A case to follow that is helpful to physicians and patients is the Musette Batas and Nancy T. Vogel v. The Prudential Co. of America case in which the court, New York Appellate Division, 1st Dept., held in a 5-0 decision in March, 2001 that a physician is to decide what is "medically necessary" and not a consulting book.  In this case, Musette Batas and Nancy T. Vogel filed the lawsuit alleging that Prudential compromised their care with the way it decided what constituted medically necessary treatment.  In 1996, Bata was 6 months pregnant and had Crohn's disease.  Prudential authorized a 1-day hospital stay.  Her PCP asked for a longer stay but a Prudential "concurrent review nurse" looked at Batas' chart and said it was not medically necessary.  According to court documents, the nurse never consulted with the physician or saw the patient.  Bates went to the emergency department 10 days later with fever and pain.  A physician sought approval for exploratory surgery and 3 days later the doctor still hadn't heard back and Batas' intestine burst.  Four days after emergency surgery, in which part of Batas' colon was removed a Prudential nurse told Batas' physician she had to be discharged, the physician refused.  The nurse based her decision on reviewing Batas' chart and consulting Milliman & Robertson Care Guidelines.  Based on that, the nurse said Prudential would not pay for any more hospital stay because it was not medically necessary.  Batas left the hospital because she could not afford to pay for the care herself. 

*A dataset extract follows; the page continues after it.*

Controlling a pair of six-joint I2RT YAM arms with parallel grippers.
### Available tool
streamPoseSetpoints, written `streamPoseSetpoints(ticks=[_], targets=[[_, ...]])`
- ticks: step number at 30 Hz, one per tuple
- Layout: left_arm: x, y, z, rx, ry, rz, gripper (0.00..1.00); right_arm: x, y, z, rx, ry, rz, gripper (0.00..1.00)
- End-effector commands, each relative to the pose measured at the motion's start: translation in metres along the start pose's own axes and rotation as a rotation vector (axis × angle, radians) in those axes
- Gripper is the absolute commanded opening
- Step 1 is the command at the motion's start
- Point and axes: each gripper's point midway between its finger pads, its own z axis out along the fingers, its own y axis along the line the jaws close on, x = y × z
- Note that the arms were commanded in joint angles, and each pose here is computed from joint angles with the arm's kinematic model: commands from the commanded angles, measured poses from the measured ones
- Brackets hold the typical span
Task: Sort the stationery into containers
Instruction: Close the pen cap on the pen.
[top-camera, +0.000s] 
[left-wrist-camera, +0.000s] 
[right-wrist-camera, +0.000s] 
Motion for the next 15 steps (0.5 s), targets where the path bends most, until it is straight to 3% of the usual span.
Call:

    Vogel's experience was similar in that Vogel's physician wanted at least a 96 hour stay in the hospital to recover after a total abdominal hysterectomy to remove two tumors that weighed more than 31/2 pounds.  A Prudential nurse using Milliman & Robertson determined that only 48 hours was medically necessary.  Milliman & Robertson itself admits that its guidelines are not based on prevailing medical opinion, but are goals that predict what should happen in the best cases with patients free of any complications and that Prudential and others are mechanically using the guidelines to determine the necessity and appropriateness of medical treatment which is a practice that endangers public health.

A Different Kind of Physician Executive

9/27/01:  The Joint Commission on Accreditation of Healthcare Organizations (JCAHO) announced that William E. Jacott, M.D., will head up a new Board of Commissioners initiative to strengthen Joint Commission relationships with the physician community. The initiative is the product of recent Board strategic planning activities that have defined effective physician engagement as a critical success factor in the achievement of future Joint Commission goals.